先週の芸大での「ヴァイタル・シグナル 日米初期ビデオアート −芸術とテクノロジーの可能性ー」の上映は、大変盛況で、主催者の方からうかがったところ、2日間で延総数、約450名の方がご覧になったそうです。全プログラム、複数プログラムをご覧になる方も多く、若い方の関心の高さを感じました。

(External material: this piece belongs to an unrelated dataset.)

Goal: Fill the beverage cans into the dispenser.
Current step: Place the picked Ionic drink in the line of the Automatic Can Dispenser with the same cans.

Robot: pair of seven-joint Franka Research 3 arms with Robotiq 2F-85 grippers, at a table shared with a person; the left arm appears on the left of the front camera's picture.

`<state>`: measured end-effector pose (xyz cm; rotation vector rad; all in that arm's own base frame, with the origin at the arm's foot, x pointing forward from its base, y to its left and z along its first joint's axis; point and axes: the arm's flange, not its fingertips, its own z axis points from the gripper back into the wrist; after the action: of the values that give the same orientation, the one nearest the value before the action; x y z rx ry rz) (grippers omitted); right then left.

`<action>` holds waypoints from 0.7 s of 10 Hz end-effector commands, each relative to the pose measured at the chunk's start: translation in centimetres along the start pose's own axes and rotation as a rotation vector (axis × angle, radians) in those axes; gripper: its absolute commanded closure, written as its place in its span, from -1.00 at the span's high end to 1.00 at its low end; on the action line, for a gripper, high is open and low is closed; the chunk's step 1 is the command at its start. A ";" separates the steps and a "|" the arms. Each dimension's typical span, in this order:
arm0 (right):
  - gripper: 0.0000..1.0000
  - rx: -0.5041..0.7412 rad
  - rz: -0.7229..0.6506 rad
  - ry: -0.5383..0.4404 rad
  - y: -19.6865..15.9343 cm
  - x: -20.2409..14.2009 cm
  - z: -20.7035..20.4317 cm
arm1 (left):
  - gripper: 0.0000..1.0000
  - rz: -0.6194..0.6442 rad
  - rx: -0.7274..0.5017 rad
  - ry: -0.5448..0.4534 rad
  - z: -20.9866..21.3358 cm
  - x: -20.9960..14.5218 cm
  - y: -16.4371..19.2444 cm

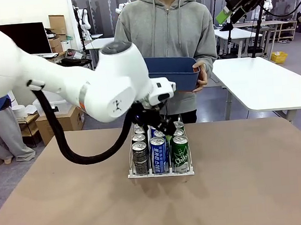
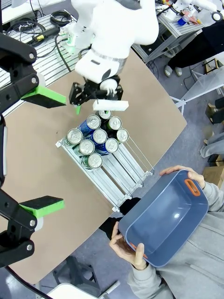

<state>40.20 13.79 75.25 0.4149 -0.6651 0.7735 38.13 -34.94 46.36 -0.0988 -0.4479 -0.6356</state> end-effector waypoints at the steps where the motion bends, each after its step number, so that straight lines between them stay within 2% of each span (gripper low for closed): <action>1: 1.00 0.004 0.001 0.000 0.1 -0.1 -0.1 | 1.00 -0.030 -0.119 0.007 5.1 -1.9 3.6; 3: 1.00 0.004 0.001 0.000 0.1 -0.1 -0.1 | 1.00 -0.037 -0.156 -0.055 8.8 -2.4 6.6; 5: 1.00 0.004 0.001 0.000 0.1 -0.1 -0.1 | 1.00 -0.098 -0.188 -0.064 12.0 -2.7 10.9; 7: 1.00 0.004 0.001 0.000 0.1 -0.1 -0.1 | 1.00 -0.162 -0.163 -0.122 15.9 -2.7 14.5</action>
<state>40.21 13.77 75.27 0.4145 -0.6654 0.7728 38.63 -19.19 59.10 -0.2552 -0.5068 -0.7778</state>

6日の飯村隆彦氏と神谷幸江氏(広島市現代美術館学芸担当課長)の特別講演も、参加者は30〜40名ぐらいでしたが、今後のビデオアートの再考につながる、貴重な内容でした。
(対談の内容が採録されることを期待しています。)


今回は、DVDでの再生、そしてシングルチャンネル、スクリーンでの上映でしたので、本来の作品の受容のしかたとは、異なっていることも確かですが、これだけの作品を見られたことは、貴重なことだと思います。

最近、「メディアアート」に関連するシンポジウムにいくつか参加しましたが、そこで問題にされていることは、「ビデオアート」にもつながっていると思います。

受け継ぐにせよ、批判するにせよ、参照すべき歴史が不可視な状態だということは、残念なことです。

「忘れられるためにも記録を残す」(対談での飯村氏の発言)


今回の巡回上映ならびにDVD+カタログ「ヴァイタル・シグナル 日本初期ビデオアート 」のリリースが、ビデオアートの再考につながることを期待しています。